To do: Every record must be copied exactly, from first line to last.

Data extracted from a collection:
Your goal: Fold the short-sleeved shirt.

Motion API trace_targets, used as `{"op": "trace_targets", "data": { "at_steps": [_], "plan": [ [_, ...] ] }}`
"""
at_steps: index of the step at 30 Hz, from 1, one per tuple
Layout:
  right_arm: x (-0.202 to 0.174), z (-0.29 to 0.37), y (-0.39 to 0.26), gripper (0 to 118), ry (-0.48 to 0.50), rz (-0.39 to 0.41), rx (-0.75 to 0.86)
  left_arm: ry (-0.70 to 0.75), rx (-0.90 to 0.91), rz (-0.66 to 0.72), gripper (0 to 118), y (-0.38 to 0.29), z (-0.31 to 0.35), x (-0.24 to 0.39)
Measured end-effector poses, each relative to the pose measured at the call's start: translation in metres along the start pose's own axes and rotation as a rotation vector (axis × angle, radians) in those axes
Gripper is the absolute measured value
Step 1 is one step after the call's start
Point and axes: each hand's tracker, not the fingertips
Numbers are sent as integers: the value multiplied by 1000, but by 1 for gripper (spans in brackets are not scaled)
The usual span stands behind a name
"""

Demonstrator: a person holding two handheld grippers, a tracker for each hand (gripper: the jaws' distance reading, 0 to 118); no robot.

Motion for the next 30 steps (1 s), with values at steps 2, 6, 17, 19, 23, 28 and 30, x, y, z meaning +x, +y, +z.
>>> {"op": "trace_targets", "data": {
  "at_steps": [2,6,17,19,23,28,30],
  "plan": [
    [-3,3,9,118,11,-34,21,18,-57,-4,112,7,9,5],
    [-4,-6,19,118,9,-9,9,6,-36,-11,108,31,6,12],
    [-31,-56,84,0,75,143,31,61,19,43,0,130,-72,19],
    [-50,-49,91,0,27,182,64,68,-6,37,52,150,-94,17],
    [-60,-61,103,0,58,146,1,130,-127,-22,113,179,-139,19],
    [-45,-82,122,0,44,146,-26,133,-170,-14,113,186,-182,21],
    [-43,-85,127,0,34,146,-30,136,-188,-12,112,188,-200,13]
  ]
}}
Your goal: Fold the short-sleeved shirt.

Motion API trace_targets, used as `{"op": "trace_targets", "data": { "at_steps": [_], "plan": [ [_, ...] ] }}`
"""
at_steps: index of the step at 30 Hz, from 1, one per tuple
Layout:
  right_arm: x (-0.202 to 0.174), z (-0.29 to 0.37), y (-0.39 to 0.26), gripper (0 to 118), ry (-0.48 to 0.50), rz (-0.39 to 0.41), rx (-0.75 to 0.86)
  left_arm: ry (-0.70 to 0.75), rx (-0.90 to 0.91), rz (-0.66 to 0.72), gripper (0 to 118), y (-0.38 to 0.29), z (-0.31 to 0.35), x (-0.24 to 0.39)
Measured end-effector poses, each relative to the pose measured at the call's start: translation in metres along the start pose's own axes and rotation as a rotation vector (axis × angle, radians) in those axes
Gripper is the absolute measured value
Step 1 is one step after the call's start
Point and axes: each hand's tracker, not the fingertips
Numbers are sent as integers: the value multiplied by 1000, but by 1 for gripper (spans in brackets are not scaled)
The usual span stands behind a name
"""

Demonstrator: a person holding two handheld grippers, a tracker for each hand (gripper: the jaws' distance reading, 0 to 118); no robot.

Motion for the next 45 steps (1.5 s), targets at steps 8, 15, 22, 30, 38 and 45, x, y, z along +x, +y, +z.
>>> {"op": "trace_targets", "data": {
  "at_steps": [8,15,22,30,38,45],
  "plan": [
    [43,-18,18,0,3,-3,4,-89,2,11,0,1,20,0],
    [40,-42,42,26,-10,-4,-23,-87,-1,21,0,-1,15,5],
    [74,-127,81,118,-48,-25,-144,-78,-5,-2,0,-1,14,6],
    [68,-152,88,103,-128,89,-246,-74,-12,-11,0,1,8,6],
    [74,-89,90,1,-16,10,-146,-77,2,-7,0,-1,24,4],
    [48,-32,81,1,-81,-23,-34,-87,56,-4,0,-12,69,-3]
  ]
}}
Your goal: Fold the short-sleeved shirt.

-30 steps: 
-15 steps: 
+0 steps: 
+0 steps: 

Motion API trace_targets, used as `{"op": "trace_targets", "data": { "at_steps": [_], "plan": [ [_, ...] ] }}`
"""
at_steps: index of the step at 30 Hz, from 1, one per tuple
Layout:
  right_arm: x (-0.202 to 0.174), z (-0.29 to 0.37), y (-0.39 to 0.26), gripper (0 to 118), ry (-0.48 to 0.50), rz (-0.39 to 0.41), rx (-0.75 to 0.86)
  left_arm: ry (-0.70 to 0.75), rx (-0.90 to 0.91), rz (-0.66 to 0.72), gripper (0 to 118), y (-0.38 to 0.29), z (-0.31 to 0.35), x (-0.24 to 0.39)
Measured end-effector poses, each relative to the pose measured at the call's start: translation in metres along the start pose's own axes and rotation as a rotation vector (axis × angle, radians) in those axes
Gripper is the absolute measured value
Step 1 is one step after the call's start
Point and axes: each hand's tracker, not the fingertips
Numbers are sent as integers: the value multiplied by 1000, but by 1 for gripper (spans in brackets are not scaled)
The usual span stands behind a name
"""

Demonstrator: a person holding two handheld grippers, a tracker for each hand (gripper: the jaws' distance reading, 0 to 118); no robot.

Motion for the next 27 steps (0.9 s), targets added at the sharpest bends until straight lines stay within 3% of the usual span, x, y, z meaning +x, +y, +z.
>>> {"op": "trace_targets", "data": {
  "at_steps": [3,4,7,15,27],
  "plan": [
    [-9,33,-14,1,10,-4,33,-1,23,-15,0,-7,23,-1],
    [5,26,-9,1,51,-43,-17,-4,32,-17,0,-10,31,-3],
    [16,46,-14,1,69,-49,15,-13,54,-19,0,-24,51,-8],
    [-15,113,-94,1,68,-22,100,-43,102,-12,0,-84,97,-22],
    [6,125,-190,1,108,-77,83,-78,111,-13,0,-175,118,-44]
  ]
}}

Completed exercise:
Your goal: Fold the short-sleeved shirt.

Motion API trace_targets, used as `{"op": "trace_targets", "data": { "at_steps": [_], "plan": [ [_, ...] ] }}`
"""
at_steps: index of the step at 30 Hz, from 1, one per tuple
Layout:
  right_arm: x (-0.202 to 0.174), z (-0.29 to 0.37), y (-0.39 to 0.26), gripper (0 to 118), ry (-0.48 to 0.50), rz (-0.39 to 0.41), rx (-0.75 to 0.86)
  left_arm: ry (-0.70 to 0.75), rx (-0.90 to 0.91), rz (-0.66 to 0.72), gripper (0 to 118), y (-0.38 to 0.29), z (-0.31 to 0.35), x (-0.24 to 0.39)
Measured end-effector poses, each relative to the pose measured at the call's start: translation in metres along the start pose's own axes and rotation as a rotation vector (axis × angle, radians) in those axes
Gripper is the absolute measured value
Step 1 is one step after the call's start
Point and axes: each hand's tracker, not the fingertips
Numbers are sent as integers: the value multiplied by 1000, but by 1 for gripper (spans in brackets are not scaled)
The usual span stands behind a name
"""

Demonstrator: a person holding two handheld grippers, a tracker for each hand (gripper: the jaws' distance reading, 0 to 118); no robot.

Motion for the next 30 steps (1 s), with values at steps 2, 6, 17, 19, 23, 28 and 30, x, y, z meaning +x, +y, +z.
>>> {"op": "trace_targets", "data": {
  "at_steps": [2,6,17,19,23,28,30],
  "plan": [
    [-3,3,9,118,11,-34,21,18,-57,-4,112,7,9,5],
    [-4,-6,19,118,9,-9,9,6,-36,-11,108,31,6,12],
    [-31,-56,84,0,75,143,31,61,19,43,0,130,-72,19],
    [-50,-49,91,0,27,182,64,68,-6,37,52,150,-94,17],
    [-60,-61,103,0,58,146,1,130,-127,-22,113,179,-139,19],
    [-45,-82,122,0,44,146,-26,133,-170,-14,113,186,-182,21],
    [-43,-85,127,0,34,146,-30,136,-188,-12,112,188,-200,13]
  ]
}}
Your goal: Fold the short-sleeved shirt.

Motion API trace_targets, used as `{"op": "trace_targets", "data": { "at_steps": [_], "plan": [ [_, ...] ] }}`
"""
at_steps: index of the step at 30 Hz, from 1, one per tuple
Layout:
  right_arm: x (-0.202 to 0.174), z (-0.29 to 0.37), y (-0.39 to 0.26), gripper (0 to 118), ry (-0.48 to 0.50), rz (-0.39 to 0.41), rx (-0.75 to 0.86)
  left_arm: ry (-0.70 to 0.75), rx (-0.90 to 0.91), rz (-0.66 to 0.72), gripper (0 to 118), y (-0.38 to 0.29), z (-0.31 to 0.35), x (-0.24 to 0.39)
Measured end-effector poses, each relative to the pose measured at the call's start: translation in metres along the start pose's own axes and rotation as a rotation vector (axis × angle, radians) in those axes
Gripper is the absolute measured value
Step 1 is one step after the call's start
Point and axes: each hand's tracker, not the fingertips
Numbers are sent as integers: the value multiplied by 1000, but by 1 for gripper (spans in brackets are not scaled)
The usual span stands behind a name
"""

Demonstrator: a person holding two handheld grippers, a tracker for each hand (gripper: the jaws' distance reading, 0 to 118); no robot.

Motion for the next 45 steps (1.5 s), targets at steps 8, 15, 22, 30, 38 and 45, x, y, z along +x, +y, +z.
>>> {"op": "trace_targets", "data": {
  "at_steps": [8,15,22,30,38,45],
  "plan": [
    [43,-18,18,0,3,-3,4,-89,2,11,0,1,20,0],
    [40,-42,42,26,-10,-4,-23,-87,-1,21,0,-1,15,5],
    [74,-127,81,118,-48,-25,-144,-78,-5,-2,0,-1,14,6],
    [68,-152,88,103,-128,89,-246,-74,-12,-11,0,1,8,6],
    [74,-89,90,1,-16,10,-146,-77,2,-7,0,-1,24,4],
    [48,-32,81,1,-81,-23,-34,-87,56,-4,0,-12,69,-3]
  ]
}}
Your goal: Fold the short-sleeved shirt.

-30 steps: 
-15 steps: 
+0 steps: 
+0 steps: 

Motion API trace_targets, used as `{"op": "trace_targets", "data": { "at_steps": [_], "plan": [ [_, ...] ] }}`
"""
at_steps: index of the step at 30 Hz, from 1, one per tuple
Layout:
  right_arm: x (-0.202 to 0.174), z (-0.29 to 0.37), y (-0.39 to 0.26), gripper (0 to 118), ry (-0.48 to 0.50), rz (-0.39 to 0.41), rx (-0.75 to 0.86)
  left_arm: ry (-0.70 to 0.75), rx (-0.90 to 0.91), rz (-0.66 to 0.72), gripper (0 to 118), y (-0.38 to 0.29), z (-0.31 to 0.35), x (-0.24 to 0.39)
Measured end-effector poses, each relative to the pose measured at the call's start: translation in metres along the start pose's own axes and rotation as a rotation vector (axis × angle, radians) in those axes
Gripper is the absolute measured value
Step 1 is one step after the call's start
Point and axes: each hand's tracker, not the fingertips
Numbers are sent as integers: the value multiplied by 1000, but by 1 for gripper (spans in brackets are not scaled)
The usual span stands behind a name
"""

Demonstrator: a person holding two handheld grippers, a tracker for each hand (gripper: the jaws' distance reading, 0 to 118); no robot.

Motion for the next 27 steps (0.9 s), targets added at the sharpest bends until straight lines stay within 3% of the usual span, x, y, z meaning +x, +y, +z.
>>> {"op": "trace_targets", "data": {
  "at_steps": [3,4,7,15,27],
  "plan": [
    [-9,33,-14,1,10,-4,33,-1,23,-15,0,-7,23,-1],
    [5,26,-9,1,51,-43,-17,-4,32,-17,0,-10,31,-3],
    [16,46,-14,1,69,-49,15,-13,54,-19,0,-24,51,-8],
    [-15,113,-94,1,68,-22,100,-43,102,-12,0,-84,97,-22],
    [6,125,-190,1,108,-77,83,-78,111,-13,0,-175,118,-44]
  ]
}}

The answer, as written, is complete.